- AIM OF THE TASK -
Each record is to be repeated exactly as it stands below.

======

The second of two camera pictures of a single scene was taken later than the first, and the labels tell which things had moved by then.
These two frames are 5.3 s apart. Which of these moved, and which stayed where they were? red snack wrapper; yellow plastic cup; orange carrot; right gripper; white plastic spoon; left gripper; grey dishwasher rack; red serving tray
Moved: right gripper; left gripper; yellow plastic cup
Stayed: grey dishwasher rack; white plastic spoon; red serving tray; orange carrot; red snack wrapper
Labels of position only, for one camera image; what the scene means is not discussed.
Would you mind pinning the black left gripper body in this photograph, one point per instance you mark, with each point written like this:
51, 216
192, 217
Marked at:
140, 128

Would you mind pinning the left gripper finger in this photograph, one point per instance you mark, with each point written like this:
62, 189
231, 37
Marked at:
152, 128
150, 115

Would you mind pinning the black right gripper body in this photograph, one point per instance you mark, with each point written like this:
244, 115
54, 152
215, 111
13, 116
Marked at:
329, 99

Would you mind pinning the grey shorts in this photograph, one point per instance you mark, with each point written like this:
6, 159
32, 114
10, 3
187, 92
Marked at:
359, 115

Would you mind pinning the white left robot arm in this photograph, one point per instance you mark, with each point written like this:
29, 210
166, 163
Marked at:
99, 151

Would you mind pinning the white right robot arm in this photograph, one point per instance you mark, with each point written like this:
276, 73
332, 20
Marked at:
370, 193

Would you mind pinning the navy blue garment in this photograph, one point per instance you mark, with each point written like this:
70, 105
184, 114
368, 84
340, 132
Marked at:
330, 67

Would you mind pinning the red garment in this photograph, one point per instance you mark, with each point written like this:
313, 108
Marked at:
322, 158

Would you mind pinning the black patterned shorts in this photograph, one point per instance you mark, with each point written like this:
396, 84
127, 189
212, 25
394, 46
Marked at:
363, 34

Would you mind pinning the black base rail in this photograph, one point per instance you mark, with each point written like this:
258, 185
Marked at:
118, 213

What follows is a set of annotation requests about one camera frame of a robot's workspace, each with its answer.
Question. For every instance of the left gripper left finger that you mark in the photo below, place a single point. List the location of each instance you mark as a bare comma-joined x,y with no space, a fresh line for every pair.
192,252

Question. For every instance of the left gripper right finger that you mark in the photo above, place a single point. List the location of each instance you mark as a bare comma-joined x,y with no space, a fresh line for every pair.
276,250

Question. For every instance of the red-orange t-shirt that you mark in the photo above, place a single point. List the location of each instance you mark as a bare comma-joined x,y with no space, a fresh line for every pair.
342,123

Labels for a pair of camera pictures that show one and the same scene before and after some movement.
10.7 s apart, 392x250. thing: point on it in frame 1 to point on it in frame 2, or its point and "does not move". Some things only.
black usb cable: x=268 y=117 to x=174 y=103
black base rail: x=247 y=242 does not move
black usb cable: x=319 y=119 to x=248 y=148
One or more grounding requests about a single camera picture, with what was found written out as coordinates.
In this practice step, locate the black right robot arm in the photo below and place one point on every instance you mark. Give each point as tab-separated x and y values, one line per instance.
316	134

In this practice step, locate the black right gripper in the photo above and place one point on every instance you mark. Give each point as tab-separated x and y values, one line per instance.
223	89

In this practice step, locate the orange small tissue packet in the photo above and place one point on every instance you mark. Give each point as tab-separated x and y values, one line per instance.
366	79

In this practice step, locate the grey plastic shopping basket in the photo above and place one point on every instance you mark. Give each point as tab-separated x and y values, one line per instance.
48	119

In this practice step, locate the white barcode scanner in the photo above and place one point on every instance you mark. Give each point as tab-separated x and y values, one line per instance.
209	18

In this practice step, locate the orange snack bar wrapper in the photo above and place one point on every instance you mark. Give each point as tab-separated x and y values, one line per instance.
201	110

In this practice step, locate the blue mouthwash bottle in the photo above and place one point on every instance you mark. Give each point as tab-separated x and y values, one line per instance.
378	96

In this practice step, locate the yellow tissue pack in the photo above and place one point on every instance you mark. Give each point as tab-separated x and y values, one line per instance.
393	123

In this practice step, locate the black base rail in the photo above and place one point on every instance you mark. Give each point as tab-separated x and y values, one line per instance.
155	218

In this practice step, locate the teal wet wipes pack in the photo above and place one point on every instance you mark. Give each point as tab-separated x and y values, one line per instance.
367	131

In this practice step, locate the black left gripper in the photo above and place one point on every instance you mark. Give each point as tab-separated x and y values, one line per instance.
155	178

======

- SOLUTION TO THE EXERCISE -
The second of two camera pictures of a single scene was taken later than the first, and the labels tell which things had moved by then.
These two frames are 5.3 s apart. Which of these moved, and which stayed where they were? red snack wrapper; yellow plastic cup; orange carrot; right gripper; white plastic spoon; left gripper; grey dishwasher rack; red serving tray
Moved: right gripper; left gripper; yellow plastic cup
Stayed: grey dishwasher rack; white plastic spoon; red serving tray; orange carrot; red snack wrapper
Labels of position only, for one camera image; what the scene means is not discussed.
Would you mind pinning the black left gripper body in this photograph, one point per instance you mark, with each point written like this:
51, 216
192, 217
Marked at:
140, 128

Would you mind pinning the left gripper finger in this photograph, one point per instance you mark, with each point written like this:
62, 189
231, 37
Marked at:
152, 128
150, 115

Would you mind pinning the black right gripper body in this photograph, one point per instance you mark, with each point written like this:
244, 115
54, 152
215, 111
13, 116
Marked at:
329, 99

Would you mind pinning the grey shorts in this photograph, one point per instance you mark, with each point written like this:
6, 159
32, 114
10, 3
187, 92
Marked at:
359, 115

Would you mind pinning the white left robot arm in this photograph, one point per instance you mark, with each point written like this:
29, 210
166, 163
Marked at:
99, 151

Would you mind pinning the white right robot arm in this photograph, one point per instance you mark, with each point written like this:
276, 73
332, 20
Marked at:
370, 193

Would you mind pinning the navy blue garment in this photograph, one point per instance you mark, with each point written like this:
70, 105
184, 114
368, 84
340, 132
Marked at:
330, 67

Would you mind pinning the red garment in this photograph, one point per instance you mark, with each point written like this:
313, 108
Marked at:
322, 158

Would you mind pinning the black patterned shorts in this photograph, one point per instance you mark, with each point written like this:
396, 84
127, 189
212, 25
394, 46
Marked at:
363, 34

Would you mind pinning the black base rail in this photograph, one point per instance you mark, with each point written like this:
258, 185
Marked at:
118, 213

What follows is a set of annotation requests about one camera frame of a robot's workspace, each with its answer.
Question. For every instance of the left gripper left finger that you mark in the photo below, place a single point. List the location of each instance you mark as a bare comma-joined x,y with no space, a fresh line for every pair.
192,252

Question. For every instance of the left gripper right finger that you mark in the photo above, place a single point. List the location of each instance you mark as a bare comma-joined x,y with no space, a fresh line for every pair.
276,250

Question. For every instance of the red-orange t-shirt that you mark in the photo above, place a single point. List the location of each instance you mark as a bare comma-joined x,y with no space, a fresh line for every pair.
342,123

Labels for a pair of camera pictures that show one and the same scene before and after some movement.
10.7 s apart, 392x250. thing: point on it in frame 1 to point on it in frame 2, or its point and "does not move". Some things only.
black usb cable: x=268 y=117 to x=174 y=103
black base rail: x=247 y=242 does not move
black usb cable: x=319 y=119 to x=248 y=148
One or more grounding requests about a single camera picture, with what was found written out as coordinates.
In this practice step, locate the black right robot arm in the photo below and place one point on every instance you mark. Give each point as tab-separated x and y values, one line per instance.
316	134

In this practice step, locate the black right gripper in the photo above and place one point on every instance you mark. Give each point as tab-separated x and y values, one line per instance.
223	89

In this practice step, locate the orange small tissue packet in the photo above and place one point on every instance you mark. Give each point as tab-separated x and y values, one line per instance.
366	79

In this practice step, locate the grey plastic shopping basket in the photo above and place one point on every instance you mark. Give each point as tab-separated x and y values, one line per instance.
48	119

In this practice step, locate the white barcode scanner in the photo above and place one point on every instance you mark. Give each point as tab-separated x and y values, one line per instance.
209	18

In this practice step, locate the orange snack bar wrapper in the photo above and place one point on every instance you mark. Give each point as tab-separated x and y values, one line per instance.
201	110

In this practice step, locate the blue mouthwash bottle in the photo above and place one point on every instance you mark. Give each point as tab-separated x and y values, one line per instance.
378	96

In this practice step, locate the yellow tissue pack in the photo above and place one point on every instance you mark. Give each point as tab-separated x and y values, one line per instance.
393	123

In this practice step, locate the black base rail in the photo above and place one point on every instance you mark. Give each point as tab-separated x and y values, one line per instance.
155	218

In this practice step, locate the teal wet wipes pack in the photo above and place one point on every instance you mark. Give each point as tab-separated x and y values, one line per instance.
367	131

In this practice step, locate the black left gripper in the photo above and place one point on every instance you mark. Give each point as tab-separated x and y values, one line per instance.
155	178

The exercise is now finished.